L'étude Laukkanen et al. (2015) dans JAMA Internal Medicine a trouvé une relation dose-réponse claire : les hommes qui utilisaient un sauna 4 à 7 fois par semaine avaient un risque 50 % plus faible de maladie cardiovasculaire mortelle et un risque 63 % plus faible de mort cardiaque subite par rapport à ceux qui utilisaient un sauna une fois par semaine. Une étude de suivi de 2018 incluant des femmes a trouvé des résultats similaires, avec des taux de mortalité cardiovasculaire passant de 10,1 pour 1 000 personnes-années (une fois par semaine) à 2,7 pour 1 000 personnes-années (4 à 7 fois par semaine). Les preuves suggèrent qu'une utilisation plus fréquente produit des effets protecteurs plus forts, sans seuil supérieur identifié dans la recherche.

L'utilisation du sauna réduit-elle la pression artérielle ?

Oui. Une étude de cohorte prospective de 2017 portant sur 1 621 hommes finlandais a révélé que ceux utilisant un sauna 4 à 7 fois par semaine avaient un risque 46 % plus faible de développer une hypertension par rapport aux utilisateurs d'une fois par semaine (HR 0,54, IC 95 % 0,32-0,91). Une étude expérimentale de Laukkanen et al. (2018) a mesuré les effets aigus sur 102 participants et a constaté qu'une seule séance de sauna de 30 minutes réduisait la pression artérielle systolique de 137 à 130 mmHg et la diastolique de 82 à 75 mmHg, la réduction persistant 30 minutes après la fin de la séance.

Le sauna est-il sûr pour les personnes atteintes de maladies cardiaques ?

Pour la plupart des personnes atteintes d'une maladie cardiovasculaire stable, les bains de sauna de style finlandais semblent sûrs lorsqu'ils sont utilisés raisonnablement. Cependant, toute personne souffrant d'angine instable, d'une crise cardiaque récente, d'une sténose aortique sévère ou d'une insuffisance cardiaque décompensée devrait éviter l'utilisation du sauna. Les personnes prenant des médicaments contre la pression artérielle doivent être prudentes car la combinaison d'une vasodilatation induite par les médicaments et par la chaleur peut provoquer des chutes dangereuses de la pression artérielle. Consultez toujours votre cardiologue avant de commencer une pratique du sauna si vous avez une condition cardiovasculaire.

Combien de temps doit durer une séance de sauna pour en bénéficier ?
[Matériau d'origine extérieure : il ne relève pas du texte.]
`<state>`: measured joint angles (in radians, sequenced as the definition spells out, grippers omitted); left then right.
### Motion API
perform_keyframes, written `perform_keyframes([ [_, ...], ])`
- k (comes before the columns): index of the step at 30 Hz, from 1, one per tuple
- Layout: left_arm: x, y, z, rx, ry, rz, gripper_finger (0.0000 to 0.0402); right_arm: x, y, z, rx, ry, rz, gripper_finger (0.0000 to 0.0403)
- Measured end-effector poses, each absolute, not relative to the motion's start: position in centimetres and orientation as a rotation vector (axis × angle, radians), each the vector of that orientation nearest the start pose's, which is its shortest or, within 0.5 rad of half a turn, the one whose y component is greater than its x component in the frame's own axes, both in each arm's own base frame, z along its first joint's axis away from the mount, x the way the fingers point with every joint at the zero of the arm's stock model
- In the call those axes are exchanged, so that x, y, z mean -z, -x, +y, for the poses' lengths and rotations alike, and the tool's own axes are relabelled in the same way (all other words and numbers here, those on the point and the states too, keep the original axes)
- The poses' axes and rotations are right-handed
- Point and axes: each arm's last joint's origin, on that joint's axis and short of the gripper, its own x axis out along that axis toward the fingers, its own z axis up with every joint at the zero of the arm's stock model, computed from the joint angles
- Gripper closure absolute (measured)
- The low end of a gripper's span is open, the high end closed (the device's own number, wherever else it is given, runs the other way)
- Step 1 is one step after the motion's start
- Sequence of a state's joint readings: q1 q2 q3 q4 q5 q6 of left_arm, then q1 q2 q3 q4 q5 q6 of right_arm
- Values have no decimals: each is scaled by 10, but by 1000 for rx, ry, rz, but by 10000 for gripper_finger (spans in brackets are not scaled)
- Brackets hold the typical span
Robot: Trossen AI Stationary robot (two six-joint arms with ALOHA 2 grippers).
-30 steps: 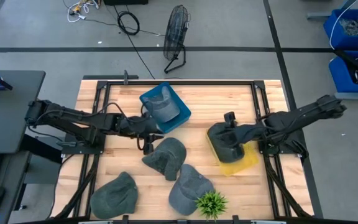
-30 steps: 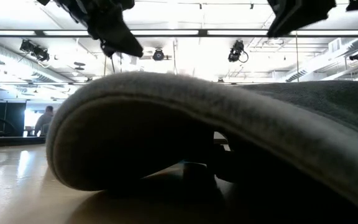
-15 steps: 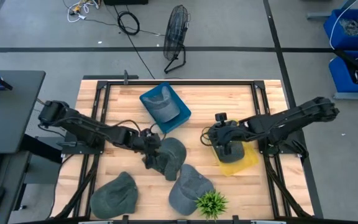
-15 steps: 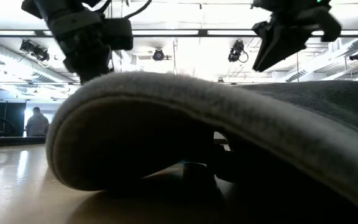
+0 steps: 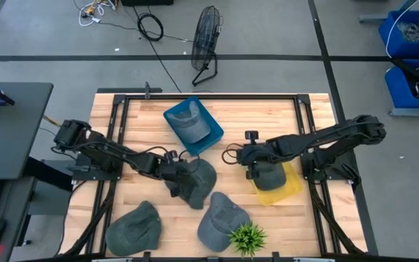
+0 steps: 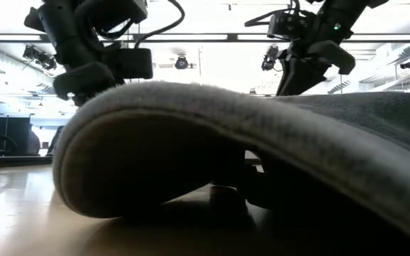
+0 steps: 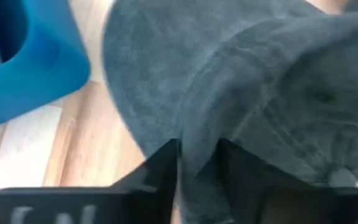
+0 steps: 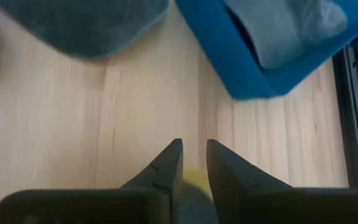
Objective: Pick & Place hat
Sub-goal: Put the right black cap into the yellow bin
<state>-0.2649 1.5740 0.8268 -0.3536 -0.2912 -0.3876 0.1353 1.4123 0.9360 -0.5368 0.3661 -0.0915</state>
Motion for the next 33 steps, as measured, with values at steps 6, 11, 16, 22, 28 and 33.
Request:
perform_keyframes([
  [6,-175,-277,-67,-174,45,986,388,-236,-268,19,165,371,964,328],
  [11,-224,-282,-69,-69,-117,930,388,-266,-249,11,185,493,873,328],
  [16,-279,-290,-57,41,-442,921,390,-299,-226,9,76,692,729,328],
  [22,-301,-307,-16,90,-516,865,387,-309,-213,17,-206,584,605,328],
  [28,-288,-325,28,126,-565,842,387,-302,-223,20,-278,546,615,322],
  [33,-276,-345,41,159,-615,768,386,-288,-239,21,-273,569,660,297],
])
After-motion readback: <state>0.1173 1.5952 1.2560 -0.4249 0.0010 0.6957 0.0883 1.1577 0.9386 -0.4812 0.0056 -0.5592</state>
L'étude Laukkanen (2015) a constaté que la durée de la séance importait indépendamment de la fréquence. Les hommes qui passaient plus de 19 minutes par séance avaient un risque 52 % plus faible de mort cardiaque subite par rapport à ceux qui passaient moins de 11 minutes (HR 0,48). La séance de sauna finlandaise typique dans l'étude durait de 11 à 19 minutes à des températures de 80 à 100°C. Commencer par des séances plus courtes de 10 à 15 minutes et progresser graduellement est une approche raisonnable, surtout pour les débutants.

Le sauna peut-il remplacer l'exercice pour la santé cardiovasculaire ?

Non, le sauna ne peut pas remplacer l'exercice. Cependant, le sauna et l'exercice semblent fonctionner par des mécanismes partiellement chevauchants, et leur combinaison peut produire des bénéfices additifs. Un essai contrôlé randomisé de 2022 a trouvé que l'ajout de séances régulières de sauna à un programme d'exercice produisait de meilleures améliorations cardiovasculaires que l'exercice seul. Pour les personnes incapables de faire de l'exercice en raison d'une blessure ou d'un handicap, l'utilisation régulière du sauna peut servir de substitut partiel qui fournit tout de même des bénéfices cardiovasculaires significatifs, mais ne reproduit pas le spectre complet des adaptations que produit l'exercice.